- **Work instruction**
The data shown below should all be retyped exactly.

- **Recorded information**
= = = =
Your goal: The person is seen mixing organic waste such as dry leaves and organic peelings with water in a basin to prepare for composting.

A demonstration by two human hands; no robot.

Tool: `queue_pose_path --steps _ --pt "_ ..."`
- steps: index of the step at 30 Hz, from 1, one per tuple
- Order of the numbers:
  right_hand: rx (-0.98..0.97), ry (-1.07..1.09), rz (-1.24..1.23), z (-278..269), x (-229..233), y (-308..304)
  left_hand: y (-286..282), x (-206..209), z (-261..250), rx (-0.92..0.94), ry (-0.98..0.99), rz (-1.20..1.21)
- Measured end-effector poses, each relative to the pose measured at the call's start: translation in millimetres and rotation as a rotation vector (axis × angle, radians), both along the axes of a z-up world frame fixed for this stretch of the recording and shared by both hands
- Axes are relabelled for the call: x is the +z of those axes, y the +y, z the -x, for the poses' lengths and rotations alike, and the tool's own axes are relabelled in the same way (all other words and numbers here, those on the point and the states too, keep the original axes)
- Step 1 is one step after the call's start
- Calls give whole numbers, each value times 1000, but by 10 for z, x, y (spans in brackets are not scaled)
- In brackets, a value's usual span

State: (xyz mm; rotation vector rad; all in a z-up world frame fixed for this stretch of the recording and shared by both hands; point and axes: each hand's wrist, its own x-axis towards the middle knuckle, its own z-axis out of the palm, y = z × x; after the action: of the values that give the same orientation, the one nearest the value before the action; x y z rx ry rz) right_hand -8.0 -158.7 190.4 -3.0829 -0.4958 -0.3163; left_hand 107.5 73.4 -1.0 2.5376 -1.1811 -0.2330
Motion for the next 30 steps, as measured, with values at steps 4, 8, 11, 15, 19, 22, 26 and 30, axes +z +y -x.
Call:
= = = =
- **Finished task**
Your goal: The person is seen mixing organic waste such as dry leaves and organic peelings with water in a basin to prepare for composting.

A demonstration by two human hands; no robot.

Tool: `queue_pose_path --steps _ --pt "_ ..."`
- steps: index of the step at 30 Hz, from 1, one per tuple
- Order of the numbers:
  right_hand: rx (-0.98..0.97), ry (-1.07..1.09), rz (-1.24..1.23), z (-278..269), x (-229..233), y (-308..304)
  left_hand: y (-286..282), x (-206..209), z (-261..250), rx (-0.92..0.94), ry (-0.98..0.99), rz (-1.20..1.21)
- Measured end-effector poses, each relative to the pose measured at the call's start: translation in millimetres and rotation as a rotation vector (axis × angle, radians), both along the axes of a z-up world frame fixed for this stretch of the recording and shared by both hands
- Axes are relabelled for the call: x is the +z of those axes, y the +y, z the -x, for the poses' lengths and rotations alike, and the tool's own axes are relabelled in the same way (all other words and numbers here, those on the point and the states too, keep the original axes)
- Step 1 is one step after the call's start
- Calls give whole numbers, each value times 1000, but by 10 for z, x, y (spans in brackets are not scaled)
- In brackets, a value's usual span

State: (xyz mm; rotation vector rad; all in a z-up world frame fixed for this stretch of the recording and shared by both hands; point and axes: each hand's wrist, its own x-axis towards the middle knuckle, its own z-axis out of the palm, y = z × x; after the action: of the values that give the same orientation, the one nearest the value before the action; x y z rx ry rz) right_hand -8.0 -158.7 190.4 -3.0829 -0.4958 -0.3163; left_hand 107.5 73.4 -1.0 2.5376 -1.1811 -0.2330
Motion for the next 30 steps, as measured, with values at steps 4, 8, 11, 15, 19, 22, 26 and 30, axes +z +y -x.
Call:

That is the complete output.